Na madrugada de um sábado, a drag queen chegou à casa de shows Biblioteket Live para se apresentar pela primeira vez após a estreia internacional do programa. Já maquiada com bocão contornado e sombras rosa e alaranjada, vestiu o figurino com a ajuda do cabeleireiro Hugo Freitas — um conjunto dourado com pedrarias e franjas brilhantes, com uma capa rosa choque com a letra F nas costas.

No camarim improvisado, Fontana se alongou, virando estrelas e abrindo espacates, num clima descontraído. Uma atmosfera bem diferente da que vivenciou aos dez anos, quando foi levado por um amigo da família para "sessões de exorcismo", algo que Gabriel não entendia então: "Nas minhas lembranças me recordo de gritos, pessoas se contorcendo no chão. Um show de horrores!", lembra, citando o medo que sentia por quererem mudar seu jeito de gesticular e até seus gostos musicais.

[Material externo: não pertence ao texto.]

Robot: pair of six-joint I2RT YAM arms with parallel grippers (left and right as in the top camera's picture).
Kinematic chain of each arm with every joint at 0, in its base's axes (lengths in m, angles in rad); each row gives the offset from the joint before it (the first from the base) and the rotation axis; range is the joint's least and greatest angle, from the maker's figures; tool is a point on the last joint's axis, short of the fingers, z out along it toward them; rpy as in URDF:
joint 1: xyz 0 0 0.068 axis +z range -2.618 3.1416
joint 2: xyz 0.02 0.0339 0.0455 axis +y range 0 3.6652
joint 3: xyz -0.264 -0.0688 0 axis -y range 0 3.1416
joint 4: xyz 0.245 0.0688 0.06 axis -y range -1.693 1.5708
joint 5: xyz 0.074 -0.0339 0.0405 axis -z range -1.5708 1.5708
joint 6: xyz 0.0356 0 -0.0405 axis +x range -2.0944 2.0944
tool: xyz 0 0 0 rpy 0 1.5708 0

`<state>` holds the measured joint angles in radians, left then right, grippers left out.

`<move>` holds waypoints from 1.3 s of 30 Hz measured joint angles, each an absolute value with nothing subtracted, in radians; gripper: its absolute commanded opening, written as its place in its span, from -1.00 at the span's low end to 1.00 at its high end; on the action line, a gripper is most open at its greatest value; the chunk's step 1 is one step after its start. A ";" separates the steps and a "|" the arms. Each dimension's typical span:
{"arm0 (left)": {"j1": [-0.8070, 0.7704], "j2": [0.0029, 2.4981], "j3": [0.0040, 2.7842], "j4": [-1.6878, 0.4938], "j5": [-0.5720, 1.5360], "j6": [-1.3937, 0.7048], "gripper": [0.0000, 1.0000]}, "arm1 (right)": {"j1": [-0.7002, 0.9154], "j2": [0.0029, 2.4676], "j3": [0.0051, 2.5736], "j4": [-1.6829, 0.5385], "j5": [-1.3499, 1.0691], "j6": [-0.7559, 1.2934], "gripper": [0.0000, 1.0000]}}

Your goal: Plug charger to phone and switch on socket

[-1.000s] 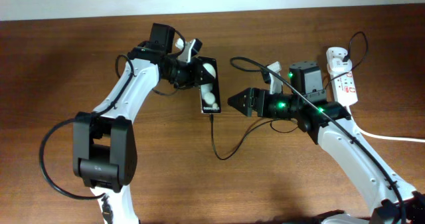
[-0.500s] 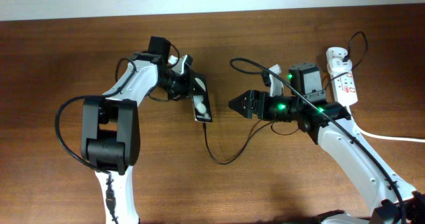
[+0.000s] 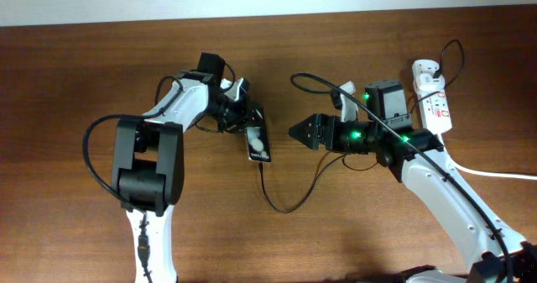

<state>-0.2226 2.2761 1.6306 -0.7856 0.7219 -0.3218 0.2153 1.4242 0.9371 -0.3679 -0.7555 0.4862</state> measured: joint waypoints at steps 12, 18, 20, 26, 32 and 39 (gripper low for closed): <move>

Fontana, Drag Race Suécia - Bruna Dellalibera Blumfeldt/UOL - Bruna Dellalibera Blumfeldt/UOL
Imagem: Bruna Dellalibera Blumfeldt/UOL
Fontana, Drag Race Suécia - Bruna Dellalibera Blumfeldt/UOL - Bruna Dellalibera Blumfeldt/UOL
Imagem: Bruna Dellalibera Blumfeldt/UOL

'My Way'

Gabriel cresceu com uma mãe solo, auxiliar de enfermagem, e os avós maternos em São Leopoldo (RS), a cerca de 35 km de Porto Alegre. Diz que sofreu bullying a ponto de precisar esperar sair antes da aula terminar para voltar para casa, para não apanhar na saída do colégio. Lembra até hoje da dolorida vez em que foi perseguido na rua e um tijolo acertou sua mochila, na sétima série.

Foi na adolescência, na boate leopoldense "My Way", o primeiro contato de Gabriel com um show drag. "Naquela época, ser drag queen era algo associado a prostituição e drogas", diz. Hoje, conta que compreende as atitudes das artistas de lá, com uma performance tão empoderada que ninguém mexia com elas nas ruas.

Aos 18 anos, Gabriel conheceu um sueco na internet. Trocavam mensagens que, com o tempo, evoluíram para conversas românticas. O sueco foi visitá-lo no Brasil, apresentado à família gaúcha como um amigo. Na despedida, publicaram uma foto dos dois se beijando — e a mãe disse que não o queria mais sob seu teto. Ele foi acolhido por duas amigas.

Eles continuaram um relacionamento à distância por mais de um ano, até que aconteceu um assalto na linha de ônibus que Gabriel sempre pegava para ir à faculdade de administração. O namorado à época pediu para ele se mudar para Skellefteå, no norte da Suécia, onde ele e a família o receberiam.

Mudou, então, ainda sem saber sueco e sem emprego, sustentando-se com apresentações da banda Mas Que Nada, cantando versões do grupo sueco Abba em bossa nova.

Fontana, Drag Race Suécia - Bruna Dellalibera Blumfeldt/UOL - Bruna Dellalibera Blumfeldt/UOL
Imagem: Bruna Dellalibera Blumfeldt/UOL

Revanche

Gabriel começou a carreira de celebridade sueca quando gravou um vídeo cantando "Amar Não é Pecado", de Luan Santana, para a inscrição no "Ídolos Suécia". Foi graças a uma repescagem que participou de um quadro do programa, o "Revanche" — venceu, assinou contrato com uma gravadora e, na final, subiu ao prestigiado palco do Avicci Arena com a música "Eu Sou Do Brasil".

Num momento decisivo para seu percurso artístico, terminou o relacionamento e se mudou para Estocolmo. Mesmo sob os holofotes suecos, trabalhava com limpeza e restaurante. Voltou à TV no programa "Got Talent", até a semifinal. "Ainda não era 'a Fontana', mas já existiam fragmentos dela", recorda Gabriel. Decidiu romper o contrato com a gravadora por querer, nas suas palavras, trilhar um caminho inspirado na brasileira Pabllo Vittar.

No palco, Fontana tem presença. Começa o show jogando beijos para os espectadores, dá chutes no ar e faz o "bate-cabelo", um movimento em que as drags rodam a cabeça e suas madeixas giram como hélices. É uma drag que segue o estilo "majestade" da beleza e compartilha tutoriais de maquiagem no YouTube.

No ar no reality show "Drag Race Suécia", Fontana diz que quis dar vazão a traumas. "Conto minha história para que meus sofrimentos não se repitam", diz. "Não entrei no programa para ficar famoso, já tinha seguidores nas redes sociais e tinha feito TV. Quero mostrar minha arte."